Build-Measure-Learn
The core feedback loop of the Lean Startup methodology where ideas are quickly built into experiments, measured against hypotheses, and used to learn what works.
Also known as: BML loop, Lean Startup loop, Build Measure Learn cycle
Category: Frameworks
Tags: lean, agile, product-management, strategies, experimentation
Explanation
Build-Measure-Learn is the fundamental feedback loop at the heart of Eric Ries's Lean Startup methodology. It describes the cycle that startups and product teams should follow: turn ideas into products (Build), measure how customers respond (Measure), and learn whether to pivot or persevere (Learn). The goal is to minimize the total time through the loop.
The counterintuitive insight is that the loop should be planned in reverse. Start with what you want to learn (which hypothesis to test), then determine what to measure (which metrics will confirm or refute the hypothesis), and finally figure out the minimum thing to build that will generate those measurements. This prevents the common mistake of building elaborate features before understanding whether anyone wants them.
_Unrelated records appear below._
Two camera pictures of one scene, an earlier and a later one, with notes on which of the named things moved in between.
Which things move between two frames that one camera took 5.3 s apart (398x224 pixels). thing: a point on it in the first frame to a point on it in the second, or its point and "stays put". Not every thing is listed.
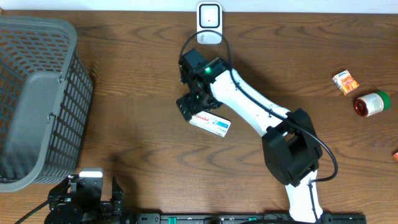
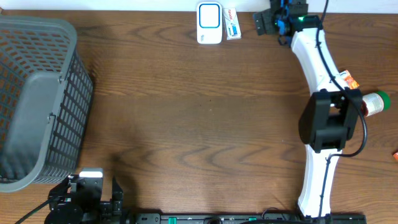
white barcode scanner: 209,17 stays put
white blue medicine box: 212,122 to 231,22
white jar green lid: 372,104 stays put
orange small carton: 345,82 stays put
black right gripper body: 196,102 to 269,20
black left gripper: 112,206 stays put
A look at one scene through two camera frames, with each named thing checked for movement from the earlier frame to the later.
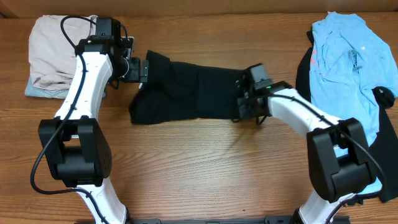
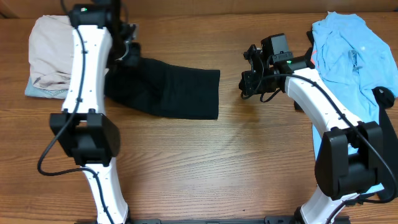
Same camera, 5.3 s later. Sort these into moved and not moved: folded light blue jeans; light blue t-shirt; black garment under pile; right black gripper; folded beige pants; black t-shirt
Moved: black t-shirt; right black gripper
Not moved: black garment under pile; folded light blue jeans; light blue t-shirt; folded beige pants
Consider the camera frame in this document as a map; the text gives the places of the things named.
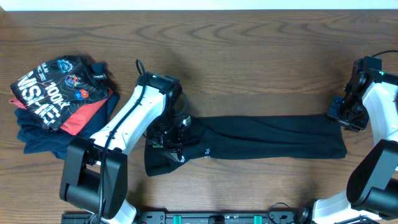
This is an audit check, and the black t-shirt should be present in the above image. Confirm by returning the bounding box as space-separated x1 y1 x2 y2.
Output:
144 114 347 177

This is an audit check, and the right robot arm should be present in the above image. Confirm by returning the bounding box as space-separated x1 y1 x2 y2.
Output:
302 54 397 223

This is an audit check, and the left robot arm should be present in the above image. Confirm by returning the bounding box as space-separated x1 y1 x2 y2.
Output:
59 72 190 223

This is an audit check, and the red folded shirt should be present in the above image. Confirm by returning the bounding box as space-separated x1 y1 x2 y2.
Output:
10 83 114 136

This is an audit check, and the navy blue folded shirt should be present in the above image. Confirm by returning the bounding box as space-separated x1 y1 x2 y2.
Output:
17 77 119 159

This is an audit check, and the black mounting rail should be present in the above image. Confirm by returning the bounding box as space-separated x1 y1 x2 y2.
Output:
60 210 312 224

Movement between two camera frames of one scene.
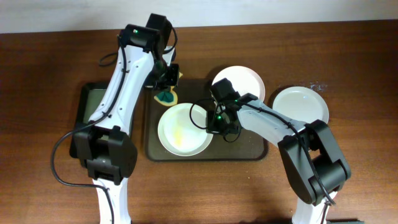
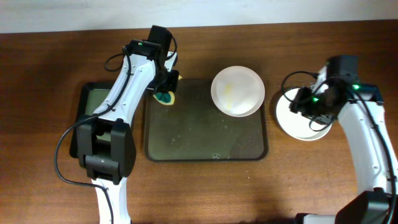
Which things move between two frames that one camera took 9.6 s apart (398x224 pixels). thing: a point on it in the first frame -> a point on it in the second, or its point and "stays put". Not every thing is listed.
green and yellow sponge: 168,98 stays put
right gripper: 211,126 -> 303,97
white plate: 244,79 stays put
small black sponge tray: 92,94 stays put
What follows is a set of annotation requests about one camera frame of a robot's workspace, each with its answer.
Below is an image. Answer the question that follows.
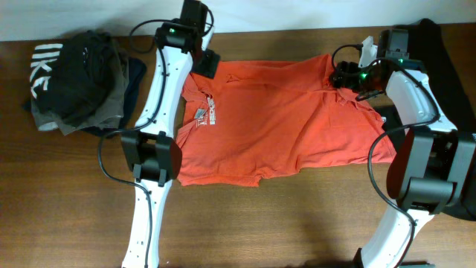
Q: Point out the red polo shirt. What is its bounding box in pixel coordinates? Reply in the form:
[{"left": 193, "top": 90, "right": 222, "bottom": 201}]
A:
[{"left": 176, "top": 54, "right": 396, "bottom": 187}]

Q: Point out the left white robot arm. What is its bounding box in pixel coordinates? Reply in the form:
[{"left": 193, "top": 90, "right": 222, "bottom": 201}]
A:
[{"left": 120, "top": 0, "right": 220, "bottom": 268}]

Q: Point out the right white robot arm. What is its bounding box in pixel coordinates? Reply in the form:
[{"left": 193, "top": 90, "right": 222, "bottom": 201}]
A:
[{"left": 331, "top": 28, "right": 475, "bottom": 267}]

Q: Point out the navy folded shirt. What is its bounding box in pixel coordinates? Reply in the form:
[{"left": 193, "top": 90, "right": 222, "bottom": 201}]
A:
[{"left": 83, "top": 57, "right": 147, "bottom": 136}]

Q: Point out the black garment at right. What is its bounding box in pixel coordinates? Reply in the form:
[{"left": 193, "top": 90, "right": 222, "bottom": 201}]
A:
[{"left": 396, "top": 19, "right": 475, "bottom": 133}]

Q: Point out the grey folded shirt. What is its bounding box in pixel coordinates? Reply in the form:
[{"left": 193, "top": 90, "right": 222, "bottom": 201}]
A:
[{"left": 30, "top": 36, "right": 130, "bottom": 136}]

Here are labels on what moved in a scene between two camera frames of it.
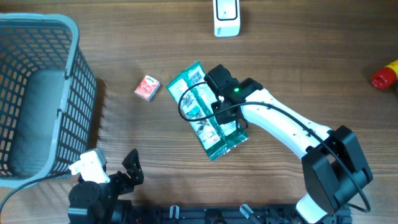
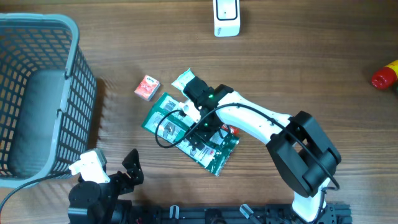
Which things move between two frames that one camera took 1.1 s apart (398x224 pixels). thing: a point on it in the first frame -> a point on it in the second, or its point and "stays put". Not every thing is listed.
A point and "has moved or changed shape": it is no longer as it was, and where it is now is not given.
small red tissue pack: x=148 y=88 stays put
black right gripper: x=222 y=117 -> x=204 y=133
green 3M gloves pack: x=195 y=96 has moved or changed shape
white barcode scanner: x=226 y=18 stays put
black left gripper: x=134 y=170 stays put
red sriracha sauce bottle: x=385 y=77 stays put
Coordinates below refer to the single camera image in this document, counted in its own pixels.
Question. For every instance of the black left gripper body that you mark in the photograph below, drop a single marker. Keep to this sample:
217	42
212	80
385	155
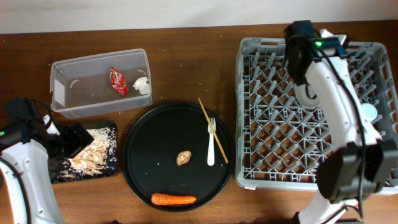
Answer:
68	145

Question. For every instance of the rice and food scraps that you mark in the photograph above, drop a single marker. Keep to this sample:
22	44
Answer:
93	152

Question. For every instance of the red snack wrapper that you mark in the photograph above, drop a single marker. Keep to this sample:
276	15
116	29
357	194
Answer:
118	82

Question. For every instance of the white tissue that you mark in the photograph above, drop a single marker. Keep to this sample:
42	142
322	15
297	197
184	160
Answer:
142	85

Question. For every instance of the orange carrot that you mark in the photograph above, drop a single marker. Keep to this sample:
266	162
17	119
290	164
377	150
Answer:
166	199

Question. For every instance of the brown ginger piece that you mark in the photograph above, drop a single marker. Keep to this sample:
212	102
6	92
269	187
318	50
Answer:
183	157

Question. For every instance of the wooden chopstick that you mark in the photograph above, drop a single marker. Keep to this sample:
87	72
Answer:
212	123

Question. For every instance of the white plastic fork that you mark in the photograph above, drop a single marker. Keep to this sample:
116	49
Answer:
211	148

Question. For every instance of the blue cup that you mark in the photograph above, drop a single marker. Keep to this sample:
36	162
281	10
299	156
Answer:
370	112

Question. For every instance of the white plate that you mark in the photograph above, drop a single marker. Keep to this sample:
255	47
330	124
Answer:
306	96

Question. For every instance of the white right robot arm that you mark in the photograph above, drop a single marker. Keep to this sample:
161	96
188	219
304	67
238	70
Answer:
361	159

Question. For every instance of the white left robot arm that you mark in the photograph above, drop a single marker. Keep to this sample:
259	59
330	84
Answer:
31	145

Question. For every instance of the grey dishwasher rack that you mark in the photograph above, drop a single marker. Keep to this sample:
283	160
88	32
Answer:
280	143

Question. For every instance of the black rectangular tray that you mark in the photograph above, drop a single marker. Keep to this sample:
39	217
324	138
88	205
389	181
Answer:
105	174

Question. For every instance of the clear plastic bin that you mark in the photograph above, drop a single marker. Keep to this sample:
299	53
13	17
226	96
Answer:
81	87

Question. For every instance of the round black tray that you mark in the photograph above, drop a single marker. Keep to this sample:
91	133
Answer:
151	148

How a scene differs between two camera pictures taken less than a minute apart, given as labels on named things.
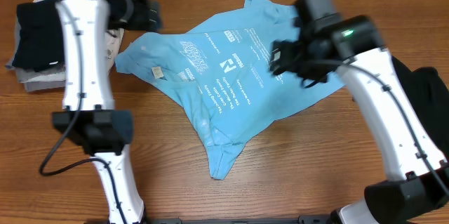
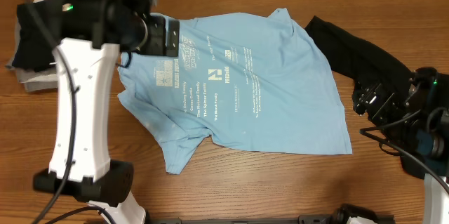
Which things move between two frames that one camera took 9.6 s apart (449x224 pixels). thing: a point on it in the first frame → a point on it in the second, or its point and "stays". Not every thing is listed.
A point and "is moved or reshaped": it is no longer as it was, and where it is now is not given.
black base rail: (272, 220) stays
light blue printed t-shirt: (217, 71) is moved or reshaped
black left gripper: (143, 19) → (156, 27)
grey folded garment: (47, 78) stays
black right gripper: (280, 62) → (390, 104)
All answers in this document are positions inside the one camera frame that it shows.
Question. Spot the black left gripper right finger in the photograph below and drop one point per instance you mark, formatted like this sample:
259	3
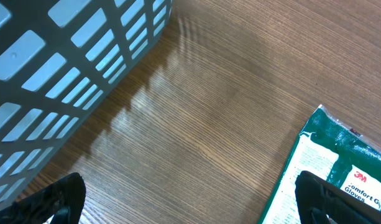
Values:
321	202

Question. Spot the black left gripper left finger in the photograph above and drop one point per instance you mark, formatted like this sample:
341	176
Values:
62	201

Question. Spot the green foil packet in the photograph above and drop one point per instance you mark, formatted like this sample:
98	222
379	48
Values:
336	153

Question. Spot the grey plastic mesh basket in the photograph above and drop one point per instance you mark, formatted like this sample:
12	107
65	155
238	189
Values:
58	61

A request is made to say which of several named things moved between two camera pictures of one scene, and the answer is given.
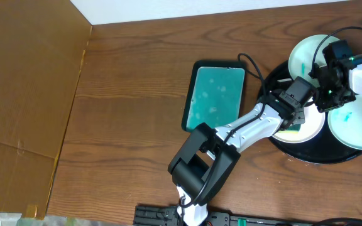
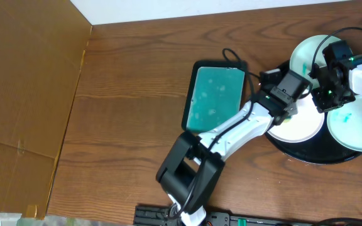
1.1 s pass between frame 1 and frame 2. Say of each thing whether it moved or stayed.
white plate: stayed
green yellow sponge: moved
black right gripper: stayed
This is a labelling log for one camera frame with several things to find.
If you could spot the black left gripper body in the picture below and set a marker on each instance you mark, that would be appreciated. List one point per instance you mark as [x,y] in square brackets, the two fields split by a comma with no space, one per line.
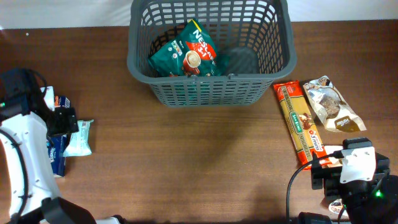
[64,121]

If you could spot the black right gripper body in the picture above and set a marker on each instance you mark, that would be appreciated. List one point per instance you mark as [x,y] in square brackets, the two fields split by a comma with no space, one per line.
[319,179]

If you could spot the blue tissue pack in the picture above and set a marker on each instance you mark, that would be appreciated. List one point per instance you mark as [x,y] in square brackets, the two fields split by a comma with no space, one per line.
[56,147]

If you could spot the green Nescafe coffee bag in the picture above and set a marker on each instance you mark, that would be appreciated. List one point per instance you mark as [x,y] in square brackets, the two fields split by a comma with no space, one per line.
[192,52]

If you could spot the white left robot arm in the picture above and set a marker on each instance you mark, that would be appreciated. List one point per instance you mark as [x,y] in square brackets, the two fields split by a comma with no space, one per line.
[35,195]

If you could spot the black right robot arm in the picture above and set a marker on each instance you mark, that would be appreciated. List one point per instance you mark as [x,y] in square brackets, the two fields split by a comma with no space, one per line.
[373,201]

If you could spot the pale green wrapped bar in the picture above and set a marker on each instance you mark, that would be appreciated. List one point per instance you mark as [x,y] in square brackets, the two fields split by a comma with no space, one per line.
[78,144]

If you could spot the large beige snack bag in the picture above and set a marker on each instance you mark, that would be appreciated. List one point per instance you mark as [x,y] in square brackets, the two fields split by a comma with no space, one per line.
[337,205]

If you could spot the orange spaghetti packet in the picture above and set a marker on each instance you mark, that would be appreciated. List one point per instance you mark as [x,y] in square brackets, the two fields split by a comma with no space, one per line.
[303,131]

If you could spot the small beige snack pouch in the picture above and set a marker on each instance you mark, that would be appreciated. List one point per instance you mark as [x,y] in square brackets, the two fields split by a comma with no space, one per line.
[331,108]

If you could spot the grey plastic basket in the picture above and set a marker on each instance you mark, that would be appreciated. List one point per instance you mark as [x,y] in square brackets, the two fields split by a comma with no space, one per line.
[254,38]

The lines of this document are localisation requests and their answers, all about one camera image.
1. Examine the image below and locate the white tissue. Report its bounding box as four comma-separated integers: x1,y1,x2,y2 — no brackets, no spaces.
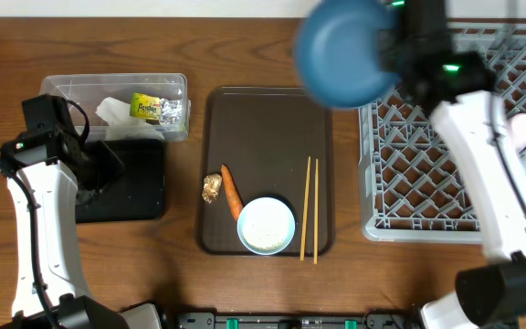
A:
96,97,164,141

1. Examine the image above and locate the yellow green snack wrapper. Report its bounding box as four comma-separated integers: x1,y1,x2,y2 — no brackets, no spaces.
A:
130,93,184,125

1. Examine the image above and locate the pink cup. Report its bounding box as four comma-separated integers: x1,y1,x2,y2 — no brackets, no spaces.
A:
508,113,526,152

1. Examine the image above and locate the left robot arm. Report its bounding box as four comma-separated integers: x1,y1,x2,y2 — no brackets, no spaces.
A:
0,94,167,329

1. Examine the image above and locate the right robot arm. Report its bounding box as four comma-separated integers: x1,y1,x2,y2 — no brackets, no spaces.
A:
380,0,526,328

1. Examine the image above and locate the grey dishwasher rack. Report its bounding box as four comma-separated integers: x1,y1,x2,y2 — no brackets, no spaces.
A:
358,22,526,244

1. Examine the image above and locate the black plastic bin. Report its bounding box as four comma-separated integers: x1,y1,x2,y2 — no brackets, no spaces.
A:
76,139,165,224

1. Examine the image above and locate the clear plastic bin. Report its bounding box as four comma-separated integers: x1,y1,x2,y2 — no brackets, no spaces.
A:
39,73,191,142

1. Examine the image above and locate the brown food scrap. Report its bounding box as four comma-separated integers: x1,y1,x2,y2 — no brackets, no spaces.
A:
202,174,223,204

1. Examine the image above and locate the right wooden chopstick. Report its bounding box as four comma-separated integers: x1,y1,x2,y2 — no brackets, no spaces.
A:
313,159,320,265

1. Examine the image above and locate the orange carrot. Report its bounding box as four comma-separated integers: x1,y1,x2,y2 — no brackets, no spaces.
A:
221,164,243,221

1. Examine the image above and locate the brown serving tray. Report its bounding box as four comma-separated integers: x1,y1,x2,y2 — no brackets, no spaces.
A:
202,87,335,257

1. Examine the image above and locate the light blue bowl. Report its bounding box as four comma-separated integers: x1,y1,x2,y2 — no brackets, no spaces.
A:
237,196,296,256

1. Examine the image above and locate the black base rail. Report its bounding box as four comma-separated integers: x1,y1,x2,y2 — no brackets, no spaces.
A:
116,301,424,329
Each pass through the loop generates validated learning - evidence-based insight about what customers actually want versus what you assumed they wanted. This learning is the true unit of progress for a startup, more valuable than lines of code written or features shipped. A team that completes many fast loops learns faster than a team that completes one slow, elaborate loop.
The Build-Measure-Learn loop directly shapes how product backlogs should work. Rather than a backlog of features ordered by stakeholder enthusiasm, it suggests a backlog of experiments ordered by learning value and cost of delay. The highest-priority items are not the biggest features but the fastest experiments that resolve the riskiest assumptions.